**WORK TASK:** Say how many lines of these entries include the word "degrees", and answer with the number alone.

*** Opening DATASET RECORDS ***

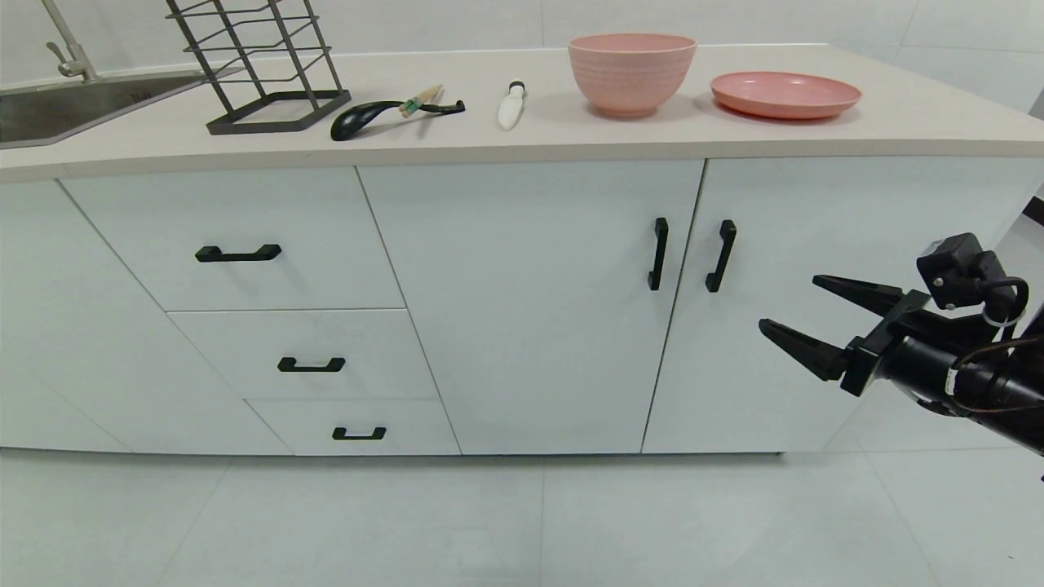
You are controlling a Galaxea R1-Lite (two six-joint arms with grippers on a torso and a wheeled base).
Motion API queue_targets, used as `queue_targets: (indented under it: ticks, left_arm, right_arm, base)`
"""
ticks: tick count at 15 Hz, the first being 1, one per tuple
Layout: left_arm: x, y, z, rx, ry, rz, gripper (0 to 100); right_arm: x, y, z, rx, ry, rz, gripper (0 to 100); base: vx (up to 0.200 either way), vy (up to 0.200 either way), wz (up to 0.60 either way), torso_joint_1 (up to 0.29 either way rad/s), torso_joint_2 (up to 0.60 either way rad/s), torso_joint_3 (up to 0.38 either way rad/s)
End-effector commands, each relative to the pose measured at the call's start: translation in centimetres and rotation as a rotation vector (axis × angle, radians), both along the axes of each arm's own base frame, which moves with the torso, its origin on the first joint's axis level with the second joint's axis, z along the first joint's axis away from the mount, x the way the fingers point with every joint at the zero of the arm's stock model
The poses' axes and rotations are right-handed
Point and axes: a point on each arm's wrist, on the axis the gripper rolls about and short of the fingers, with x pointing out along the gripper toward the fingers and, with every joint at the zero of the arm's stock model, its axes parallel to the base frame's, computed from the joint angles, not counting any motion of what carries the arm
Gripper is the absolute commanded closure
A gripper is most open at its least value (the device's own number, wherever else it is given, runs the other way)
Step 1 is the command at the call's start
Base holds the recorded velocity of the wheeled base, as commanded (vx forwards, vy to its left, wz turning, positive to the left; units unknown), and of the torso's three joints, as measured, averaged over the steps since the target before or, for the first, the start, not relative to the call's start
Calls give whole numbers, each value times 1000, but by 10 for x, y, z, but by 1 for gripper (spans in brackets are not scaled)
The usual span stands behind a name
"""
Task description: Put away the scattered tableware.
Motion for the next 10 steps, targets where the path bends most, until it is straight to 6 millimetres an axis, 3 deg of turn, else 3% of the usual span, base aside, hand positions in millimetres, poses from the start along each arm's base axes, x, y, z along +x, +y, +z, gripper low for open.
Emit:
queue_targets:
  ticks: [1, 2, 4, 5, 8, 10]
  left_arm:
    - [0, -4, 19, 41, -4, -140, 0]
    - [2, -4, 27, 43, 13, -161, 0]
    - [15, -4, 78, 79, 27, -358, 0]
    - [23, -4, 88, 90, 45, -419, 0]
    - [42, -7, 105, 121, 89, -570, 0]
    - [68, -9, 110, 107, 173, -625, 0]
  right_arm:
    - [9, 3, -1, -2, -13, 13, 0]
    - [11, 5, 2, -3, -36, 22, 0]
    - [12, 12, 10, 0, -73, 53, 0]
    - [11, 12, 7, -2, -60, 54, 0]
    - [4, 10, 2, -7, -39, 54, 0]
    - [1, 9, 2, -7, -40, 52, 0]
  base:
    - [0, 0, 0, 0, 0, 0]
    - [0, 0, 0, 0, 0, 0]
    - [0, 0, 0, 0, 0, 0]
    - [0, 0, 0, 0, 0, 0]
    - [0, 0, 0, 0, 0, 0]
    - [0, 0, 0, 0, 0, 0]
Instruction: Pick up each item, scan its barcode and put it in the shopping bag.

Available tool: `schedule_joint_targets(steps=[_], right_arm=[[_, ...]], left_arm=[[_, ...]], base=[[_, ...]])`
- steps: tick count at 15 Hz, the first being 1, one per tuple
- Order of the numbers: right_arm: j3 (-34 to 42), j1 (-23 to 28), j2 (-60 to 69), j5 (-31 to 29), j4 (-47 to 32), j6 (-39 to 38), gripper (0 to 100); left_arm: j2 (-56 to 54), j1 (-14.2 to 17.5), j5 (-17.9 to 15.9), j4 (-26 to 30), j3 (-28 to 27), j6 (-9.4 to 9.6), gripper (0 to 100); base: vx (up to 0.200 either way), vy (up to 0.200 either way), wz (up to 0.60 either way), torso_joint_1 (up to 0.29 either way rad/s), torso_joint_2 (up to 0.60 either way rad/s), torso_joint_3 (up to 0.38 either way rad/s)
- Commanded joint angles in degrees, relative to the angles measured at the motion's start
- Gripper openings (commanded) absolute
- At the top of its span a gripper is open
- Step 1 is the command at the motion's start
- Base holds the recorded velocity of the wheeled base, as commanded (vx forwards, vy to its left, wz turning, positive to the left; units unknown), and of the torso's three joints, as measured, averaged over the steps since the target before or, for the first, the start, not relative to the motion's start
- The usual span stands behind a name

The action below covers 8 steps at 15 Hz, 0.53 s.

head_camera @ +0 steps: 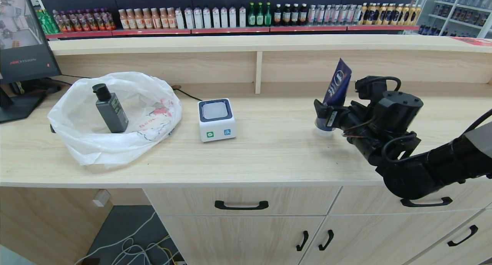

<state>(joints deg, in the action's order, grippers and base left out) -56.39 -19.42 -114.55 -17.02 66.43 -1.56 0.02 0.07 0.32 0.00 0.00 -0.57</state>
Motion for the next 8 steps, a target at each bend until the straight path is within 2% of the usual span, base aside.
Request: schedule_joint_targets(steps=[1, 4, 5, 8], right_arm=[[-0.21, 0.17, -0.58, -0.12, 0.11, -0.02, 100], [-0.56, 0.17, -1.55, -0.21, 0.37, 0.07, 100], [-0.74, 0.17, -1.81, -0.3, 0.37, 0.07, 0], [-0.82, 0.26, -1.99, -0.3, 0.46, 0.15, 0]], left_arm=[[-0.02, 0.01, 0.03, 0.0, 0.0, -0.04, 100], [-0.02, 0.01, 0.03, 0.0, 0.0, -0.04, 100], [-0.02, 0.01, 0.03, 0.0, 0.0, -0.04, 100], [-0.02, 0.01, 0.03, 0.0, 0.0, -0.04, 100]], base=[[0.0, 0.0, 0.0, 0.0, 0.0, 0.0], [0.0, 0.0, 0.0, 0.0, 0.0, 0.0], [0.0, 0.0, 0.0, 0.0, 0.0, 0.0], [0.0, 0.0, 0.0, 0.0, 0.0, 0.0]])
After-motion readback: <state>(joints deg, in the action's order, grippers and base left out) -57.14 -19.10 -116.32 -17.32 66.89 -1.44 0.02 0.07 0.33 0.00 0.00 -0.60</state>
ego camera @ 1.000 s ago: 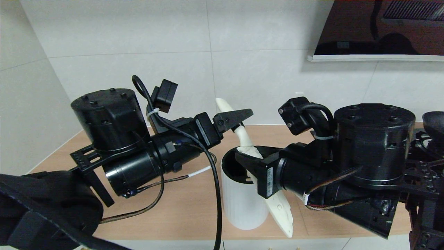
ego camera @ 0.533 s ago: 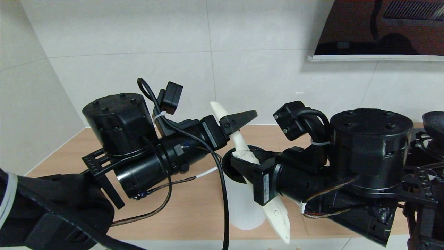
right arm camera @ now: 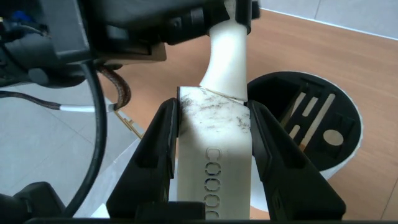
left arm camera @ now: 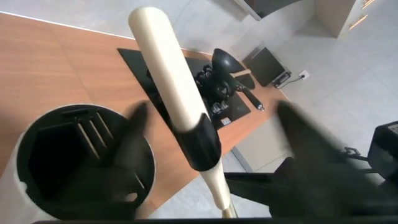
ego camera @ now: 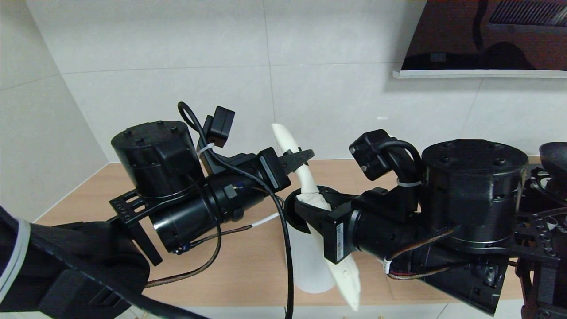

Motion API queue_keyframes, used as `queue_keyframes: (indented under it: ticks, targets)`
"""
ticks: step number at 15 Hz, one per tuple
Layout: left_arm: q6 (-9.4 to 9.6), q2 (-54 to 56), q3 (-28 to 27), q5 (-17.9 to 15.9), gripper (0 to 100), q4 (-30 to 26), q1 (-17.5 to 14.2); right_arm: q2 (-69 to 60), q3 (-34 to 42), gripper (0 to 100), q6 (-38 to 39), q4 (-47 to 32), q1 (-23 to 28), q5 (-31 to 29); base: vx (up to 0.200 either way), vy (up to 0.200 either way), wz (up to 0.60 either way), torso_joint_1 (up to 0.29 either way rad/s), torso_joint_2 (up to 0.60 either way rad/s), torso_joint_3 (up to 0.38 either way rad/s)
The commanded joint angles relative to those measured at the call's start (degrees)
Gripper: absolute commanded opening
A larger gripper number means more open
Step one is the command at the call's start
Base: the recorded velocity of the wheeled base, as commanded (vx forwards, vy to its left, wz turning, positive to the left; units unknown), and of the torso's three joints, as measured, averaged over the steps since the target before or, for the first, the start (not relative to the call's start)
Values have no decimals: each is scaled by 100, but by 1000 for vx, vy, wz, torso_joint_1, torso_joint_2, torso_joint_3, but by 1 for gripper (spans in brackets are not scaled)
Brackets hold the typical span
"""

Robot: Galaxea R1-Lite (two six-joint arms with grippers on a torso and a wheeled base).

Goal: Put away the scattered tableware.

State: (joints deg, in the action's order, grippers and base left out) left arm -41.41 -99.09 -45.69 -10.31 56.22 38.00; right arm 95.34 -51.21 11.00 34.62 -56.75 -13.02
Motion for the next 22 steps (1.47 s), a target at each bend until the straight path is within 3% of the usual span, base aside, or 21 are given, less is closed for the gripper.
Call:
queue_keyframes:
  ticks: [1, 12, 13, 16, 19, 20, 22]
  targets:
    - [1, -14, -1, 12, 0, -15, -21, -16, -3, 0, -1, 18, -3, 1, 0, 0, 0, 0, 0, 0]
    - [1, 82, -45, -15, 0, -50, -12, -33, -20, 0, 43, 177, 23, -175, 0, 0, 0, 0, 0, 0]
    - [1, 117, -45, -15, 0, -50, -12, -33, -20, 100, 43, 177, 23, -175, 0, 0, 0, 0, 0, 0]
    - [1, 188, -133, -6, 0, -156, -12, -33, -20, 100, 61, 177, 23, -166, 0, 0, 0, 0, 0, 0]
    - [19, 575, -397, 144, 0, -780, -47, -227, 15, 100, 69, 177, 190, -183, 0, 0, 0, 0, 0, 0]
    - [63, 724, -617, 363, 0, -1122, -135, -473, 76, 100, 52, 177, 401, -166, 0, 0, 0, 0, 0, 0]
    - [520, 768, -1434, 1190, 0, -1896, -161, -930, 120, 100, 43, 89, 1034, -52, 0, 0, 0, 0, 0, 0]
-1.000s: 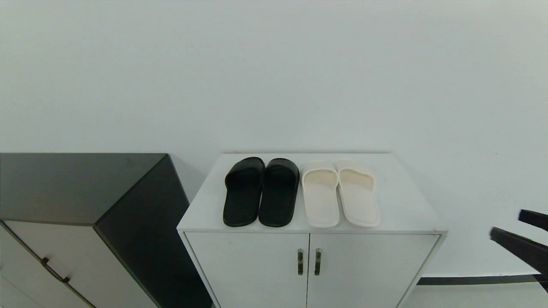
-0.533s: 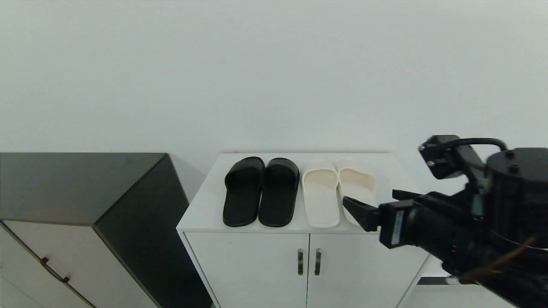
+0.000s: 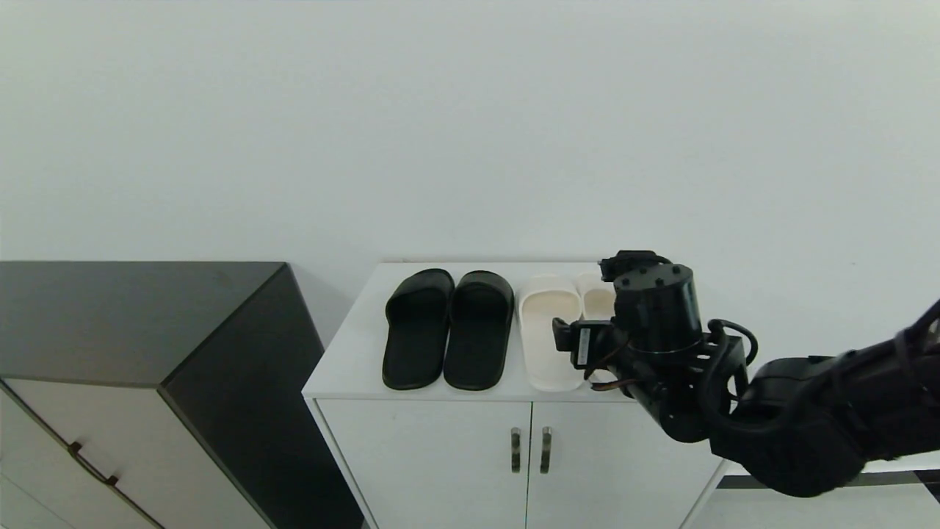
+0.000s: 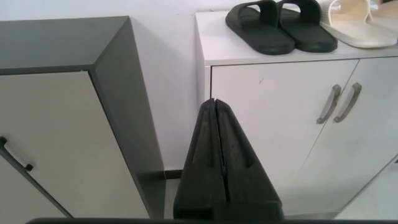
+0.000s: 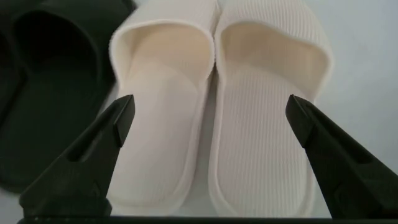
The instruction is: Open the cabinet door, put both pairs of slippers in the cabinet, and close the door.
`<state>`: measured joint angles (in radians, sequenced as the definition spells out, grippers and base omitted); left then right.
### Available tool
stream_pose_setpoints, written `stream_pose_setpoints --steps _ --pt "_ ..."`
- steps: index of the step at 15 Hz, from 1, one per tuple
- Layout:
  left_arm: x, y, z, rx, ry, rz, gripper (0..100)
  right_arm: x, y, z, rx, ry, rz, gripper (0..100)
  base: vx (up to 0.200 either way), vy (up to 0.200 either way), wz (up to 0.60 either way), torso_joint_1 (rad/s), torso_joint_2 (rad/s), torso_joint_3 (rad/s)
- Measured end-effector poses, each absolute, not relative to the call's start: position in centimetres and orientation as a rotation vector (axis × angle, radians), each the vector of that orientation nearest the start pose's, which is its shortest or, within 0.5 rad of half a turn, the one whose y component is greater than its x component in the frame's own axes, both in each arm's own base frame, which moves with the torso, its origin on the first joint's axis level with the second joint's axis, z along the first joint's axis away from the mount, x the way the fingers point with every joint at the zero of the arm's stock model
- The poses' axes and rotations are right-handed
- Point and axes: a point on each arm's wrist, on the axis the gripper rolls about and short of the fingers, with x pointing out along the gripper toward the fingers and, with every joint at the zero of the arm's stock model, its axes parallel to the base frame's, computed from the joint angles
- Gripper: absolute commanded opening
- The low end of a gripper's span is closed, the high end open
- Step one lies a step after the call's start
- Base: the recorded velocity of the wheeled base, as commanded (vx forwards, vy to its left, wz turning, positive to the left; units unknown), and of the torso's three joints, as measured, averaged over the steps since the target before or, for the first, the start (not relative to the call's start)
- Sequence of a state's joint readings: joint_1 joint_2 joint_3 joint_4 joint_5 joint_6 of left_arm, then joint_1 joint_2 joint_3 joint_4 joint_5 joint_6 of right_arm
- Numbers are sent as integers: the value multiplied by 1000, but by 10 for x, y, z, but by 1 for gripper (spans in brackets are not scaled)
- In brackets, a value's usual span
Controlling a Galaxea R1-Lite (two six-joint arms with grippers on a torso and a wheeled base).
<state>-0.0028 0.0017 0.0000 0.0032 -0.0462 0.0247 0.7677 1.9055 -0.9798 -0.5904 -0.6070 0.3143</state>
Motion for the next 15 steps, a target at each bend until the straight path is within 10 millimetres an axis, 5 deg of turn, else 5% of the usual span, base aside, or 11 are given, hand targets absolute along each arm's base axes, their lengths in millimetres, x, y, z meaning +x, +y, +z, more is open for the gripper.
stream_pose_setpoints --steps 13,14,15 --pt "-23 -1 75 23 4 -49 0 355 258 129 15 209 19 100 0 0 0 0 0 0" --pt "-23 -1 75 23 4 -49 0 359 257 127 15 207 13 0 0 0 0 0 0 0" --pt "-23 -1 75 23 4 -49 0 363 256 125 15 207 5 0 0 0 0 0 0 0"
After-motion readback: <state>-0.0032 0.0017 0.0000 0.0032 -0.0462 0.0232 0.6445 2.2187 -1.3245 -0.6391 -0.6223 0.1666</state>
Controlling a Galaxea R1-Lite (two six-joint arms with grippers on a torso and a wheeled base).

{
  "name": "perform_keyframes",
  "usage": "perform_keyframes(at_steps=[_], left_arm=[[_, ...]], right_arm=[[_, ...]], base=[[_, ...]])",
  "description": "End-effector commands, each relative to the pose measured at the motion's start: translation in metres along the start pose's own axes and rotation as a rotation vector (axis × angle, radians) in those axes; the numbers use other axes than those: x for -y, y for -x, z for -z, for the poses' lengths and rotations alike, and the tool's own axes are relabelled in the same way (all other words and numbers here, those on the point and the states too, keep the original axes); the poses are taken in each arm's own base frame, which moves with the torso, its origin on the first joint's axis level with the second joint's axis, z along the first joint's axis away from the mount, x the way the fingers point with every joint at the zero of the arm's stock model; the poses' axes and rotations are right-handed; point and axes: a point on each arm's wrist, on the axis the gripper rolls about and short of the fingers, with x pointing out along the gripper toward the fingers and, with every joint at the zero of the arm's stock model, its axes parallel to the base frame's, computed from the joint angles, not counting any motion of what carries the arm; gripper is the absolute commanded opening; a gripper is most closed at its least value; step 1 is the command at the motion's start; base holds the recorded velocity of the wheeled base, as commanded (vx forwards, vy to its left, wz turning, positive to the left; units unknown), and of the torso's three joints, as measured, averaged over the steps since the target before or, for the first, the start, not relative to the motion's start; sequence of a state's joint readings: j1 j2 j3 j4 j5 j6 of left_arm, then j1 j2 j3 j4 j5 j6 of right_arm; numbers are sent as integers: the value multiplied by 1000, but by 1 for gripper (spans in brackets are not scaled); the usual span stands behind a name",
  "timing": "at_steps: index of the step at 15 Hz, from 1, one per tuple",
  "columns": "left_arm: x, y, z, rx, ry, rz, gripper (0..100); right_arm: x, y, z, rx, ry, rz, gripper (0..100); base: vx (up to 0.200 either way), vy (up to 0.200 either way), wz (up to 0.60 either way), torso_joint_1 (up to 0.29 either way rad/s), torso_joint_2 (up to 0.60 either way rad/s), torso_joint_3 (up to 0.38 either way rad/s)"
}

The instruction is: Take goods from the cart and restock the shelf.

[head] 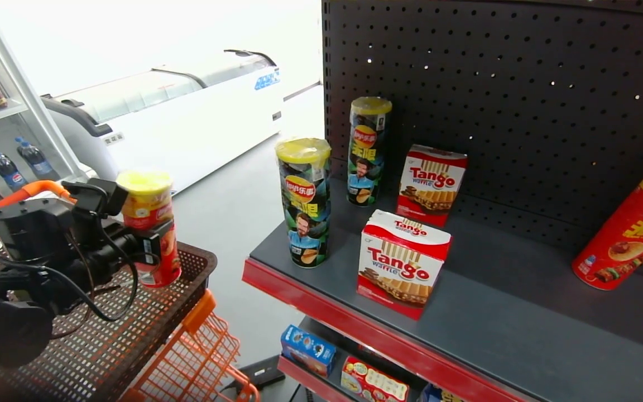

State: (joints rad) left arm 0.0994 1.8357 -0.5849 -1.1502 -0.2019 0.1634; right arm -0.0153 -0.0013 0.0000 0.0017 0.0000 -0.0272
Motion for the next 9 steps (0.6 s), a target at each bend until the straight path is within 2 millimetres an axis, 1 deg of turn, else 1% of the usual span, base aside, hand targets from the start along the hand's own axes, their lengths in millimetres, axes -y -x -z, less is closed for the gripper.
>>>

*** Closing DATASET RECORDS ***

**WRITTEN ANSWER:** 2